● Task brief
Reproduce the listing below in full and without alteration, apart from its pictures.

Start of Available data

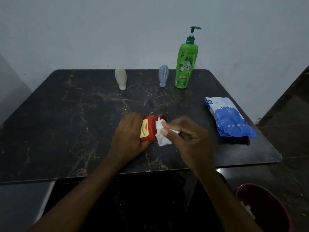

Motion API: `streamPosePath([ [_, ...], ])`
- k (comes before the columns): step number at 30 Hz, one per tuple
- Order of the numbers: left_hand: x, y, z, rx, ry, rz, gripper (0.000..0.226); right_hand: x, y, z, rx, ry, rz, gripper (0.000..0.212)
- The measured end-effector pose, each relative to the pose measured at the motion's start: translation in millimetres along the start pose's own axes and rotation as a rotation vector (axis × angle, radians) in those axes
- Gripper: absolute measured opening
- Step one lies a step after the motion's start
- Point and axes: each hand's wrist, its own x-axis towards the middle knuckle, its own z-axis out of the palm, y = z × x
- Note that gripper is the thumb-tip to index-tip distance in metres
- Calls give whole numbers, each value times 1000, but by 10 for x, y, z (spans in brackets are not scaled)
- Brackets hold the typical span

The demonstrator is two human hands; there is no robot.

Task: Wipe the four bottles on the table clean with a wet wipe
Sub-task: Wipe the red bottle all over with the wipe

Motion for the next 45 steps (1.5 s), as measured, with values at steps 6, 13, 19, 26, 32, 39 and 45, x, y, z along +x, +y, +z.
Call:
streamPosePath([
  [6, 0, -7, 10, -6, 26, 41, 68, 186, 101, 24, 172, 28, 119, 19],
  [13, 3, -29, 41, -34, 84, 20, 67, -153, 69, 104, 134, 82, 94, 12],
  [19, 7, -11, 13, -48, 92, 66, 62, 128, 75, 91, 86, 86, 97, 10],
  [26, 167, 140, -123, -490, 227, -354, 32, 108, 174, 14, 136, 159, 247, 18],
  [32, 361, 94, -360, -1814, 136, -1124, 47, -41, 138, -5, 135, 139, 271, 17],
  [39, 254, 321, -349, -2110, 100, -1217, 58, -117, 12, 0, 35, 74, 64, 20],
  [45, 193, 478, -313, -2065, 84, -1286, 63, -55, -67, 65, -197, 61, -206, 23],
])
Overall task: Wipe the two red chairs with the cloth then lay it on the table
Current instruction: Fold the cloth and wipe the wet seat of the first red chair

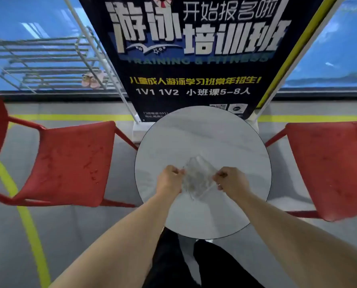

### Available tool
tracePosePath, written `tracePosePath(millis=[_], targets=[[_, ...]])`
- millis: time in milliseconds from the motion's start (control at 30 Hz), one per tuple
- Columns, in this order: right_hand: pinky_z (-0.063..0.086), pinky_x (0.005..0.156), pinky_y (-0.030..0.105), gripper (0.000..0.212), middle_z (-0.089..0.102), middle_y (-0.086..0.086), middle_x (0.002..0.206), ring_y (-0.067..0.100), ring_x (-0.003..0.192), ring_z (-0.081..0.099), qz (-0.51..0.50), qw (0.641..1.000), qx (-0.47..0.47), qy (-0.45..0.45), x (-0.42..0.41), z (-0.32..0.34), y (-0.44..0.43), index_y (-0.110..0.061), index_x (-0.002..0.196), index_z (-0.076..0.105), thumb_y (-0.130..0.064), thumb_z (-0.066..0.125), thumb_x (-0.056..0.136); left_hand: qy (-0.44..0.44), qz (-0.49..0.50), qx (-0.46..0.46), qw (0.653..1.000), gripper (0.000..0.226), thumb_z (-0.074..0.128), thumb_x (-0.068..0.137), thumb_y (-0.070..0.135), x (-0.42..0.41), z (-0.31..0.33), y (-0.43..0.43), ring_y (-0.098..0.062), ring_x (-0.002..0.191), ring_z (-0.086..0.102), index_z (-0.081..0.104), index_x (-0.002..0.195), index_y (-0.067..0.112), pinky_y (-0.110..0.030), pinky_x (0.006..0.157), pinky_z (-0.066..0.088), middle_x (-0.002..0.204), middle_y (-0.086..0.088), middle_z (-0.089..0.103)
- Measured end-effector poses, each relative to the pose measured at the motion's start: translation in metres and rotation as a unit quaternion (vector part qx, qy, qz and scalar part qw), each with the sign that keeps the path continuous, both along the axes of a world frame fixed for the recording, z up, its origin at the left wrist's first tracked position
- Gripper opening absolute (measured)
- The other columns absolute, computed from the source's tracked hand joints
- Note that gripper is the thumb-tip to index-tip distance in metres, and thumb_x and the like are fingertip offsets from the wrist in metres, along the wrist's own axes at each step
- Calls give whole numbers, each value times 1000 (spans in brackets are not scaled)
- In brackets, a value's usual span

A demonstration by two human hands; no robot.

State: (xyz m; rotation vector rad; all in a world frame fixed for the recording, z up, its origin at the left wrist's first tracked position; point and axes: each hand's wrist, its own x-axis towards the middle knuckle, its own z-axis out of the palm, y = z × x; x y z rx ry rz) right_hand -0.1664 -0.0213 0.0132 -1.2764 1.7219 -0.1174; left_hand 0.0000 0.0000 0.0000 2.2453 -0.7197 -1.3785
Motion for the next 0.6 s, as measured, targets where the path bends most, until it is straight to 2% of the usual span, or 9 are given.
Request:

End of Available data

● Exercise response
Motion API: `streamPosePath([ [_, ...], ])`
- k (comes before the columns): step number at 30 Hz, one per tuple
- Order of the numbers: left_hand: x, y, z, rx, ry, rz, gripper (0.000..0.226); right_hand: x, y, z, rx, ry, rz, gripper (0.000..0.212)
- The measured end-effector pose, each relative to the pose measured at the motion's start: translation in millimetres along the start pose's own axes and rotation as a rotation vector (axis × angle, radians) in those axes
- Gripper: absolute measured opening
- Step one lies a step after the motion's start
- Point and axes: each hand's wrist, its own x-axis towards the middle knuckle, its own z-axis out of the palm, y = z × x
- Note that gripper is the thumb-tip to index-tip distance in metres
- Calls give whole numbers, each value times 1000, but by 10 for x, y, z (spans in brackets are not scaled)
- Brackets hold the typical span

The demonstrator is two human hands; there is no robot.

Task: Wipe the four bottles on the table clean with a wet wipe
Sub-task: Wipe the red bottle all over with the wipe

Motion for the next 45 steps (1.5 s), as measured, with values at steps 6, 13, 19, 26, 32, 39 and 45, x, y, z along +x, +y, +z.
Call:
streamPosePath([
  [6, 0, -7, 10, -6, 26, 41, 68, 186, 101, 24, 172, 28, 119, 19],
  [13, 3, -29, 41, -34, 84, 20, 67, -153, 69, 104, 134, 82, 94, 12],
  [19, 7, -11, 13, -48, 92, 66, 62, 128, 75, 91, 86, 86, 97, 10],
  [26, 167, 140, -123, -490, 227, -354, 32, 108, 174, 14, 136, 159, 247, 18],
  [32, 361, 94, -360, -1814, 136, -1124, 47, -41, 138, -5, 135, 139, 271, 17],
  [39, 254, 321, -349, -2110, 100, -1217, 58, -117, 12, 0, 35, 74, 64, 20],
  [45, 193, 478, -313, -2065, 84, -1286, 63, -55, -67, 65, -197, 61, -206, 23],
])
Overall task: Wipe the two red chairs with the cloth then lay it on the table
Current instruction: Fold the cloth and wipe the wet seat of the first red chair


### Available tool
tracePosePath, written `tracePosePath(millis=[_], targets=[[_, ...]])`
- millis: time in milliseconds from the motion's start (control at 30 Hz), one per tuple
- Columns, in this order: right_hand: pinky_z (-0.063..0.086), pinky_x (0.005..0.156), pinky_y (-0.030..0.105), gripper (0.000..0.212), middle_z (-0.089..0.102), middle_y (-0.086..0.086), middle_x (0.002..0.206), ring_y (-0.067..0.100), ring_x (-0.003..0.192), ring_z (-0.081..0.099), qz (-0.51..0.50), qw (0.641..1.000), qx (-0.47..0.47), qy (-0.45..0.45), x (-0.42..0.41), z (-0.32..0.34), y (-0.44..0.43), index_y (-0.110..0.061), index_x (-0.002..0.196), index_z (-0.076..0.105), thumb_y (-0.130..0.064), thumb_z (-0.066..0.125), thumb_x (-0.056..0.136); left_hand: qy (-0.44..0.44), qz (-0.49..0.50), qx (-0.46..0.46), qw (0.653..1.000), gripper (0.000..0.226), thumb_z (-0.074..0.128), thumb_x (-0.068..0.137), thumb_y (-0.070..0.135), x (-0.42..0.41), z (-0.31..0.33), y (-0.43..0.43), ring_y (-0.098..0.062), ring_x (-0.002..0.191), ring_z (-0.086..0.102), index_z (-0.081..0.104), index_x (-0.002..0.195), index_y (-0.067..0.112), pinky_y (-0.110..0.030), pinky_x (0.006..0.157), pinky_z (-0.066..0.088), middle_x (-0.002..0.204), middle_y (-0.086..0.088), middle_z (-0.089..0.103)
- Measured end-effector poses, each relative to the pose measured at the motion's start: translation in metres and rotation as a unit quaternion (vector part qx, qy, qz and scalar part qw), each with the sign that keeps the path continuous, both along the axes of a world frame fixed for the recording, z up, its origin at the left wrist's first tracked position
- Gripper opening absolute (measured)
- The other columns absolute, computed from the source's tracked hand joints
- Note that gripper is the thumb-tip to index-tip distance in metres, and thumb_x and the like are fingertip offsets from the wrist in metres, along the wrist's own axes at each step
- Calls give whole numbers, each value times 1000 (spans in brackets are not scaled)
- In brackets, a value's usual span

A demonstration by two human hands; no robot.

State: (xyz m; rotation vector rad; all in a world frame fixed for the recording, z up, its origin at the left wrist's first tracked position; point and axes: each hand's wrist, its own x-axis towards the middle knuckle, its own z-axis out of the palm, y = z × x; x y z rx ry rz) right_hand -0.1664 -0.0213 0.0132 -1.2764 1.7219 -0.1174; left_hand 0.0000 0.0000 0.0000 2.2453 -0.7197 -1.3785
Motion for the next 0.6 s, as measured, targets where the path bends most, until it is straight to 2% of the usual span, or 9 are given.
Request:

No more is needed for this answer.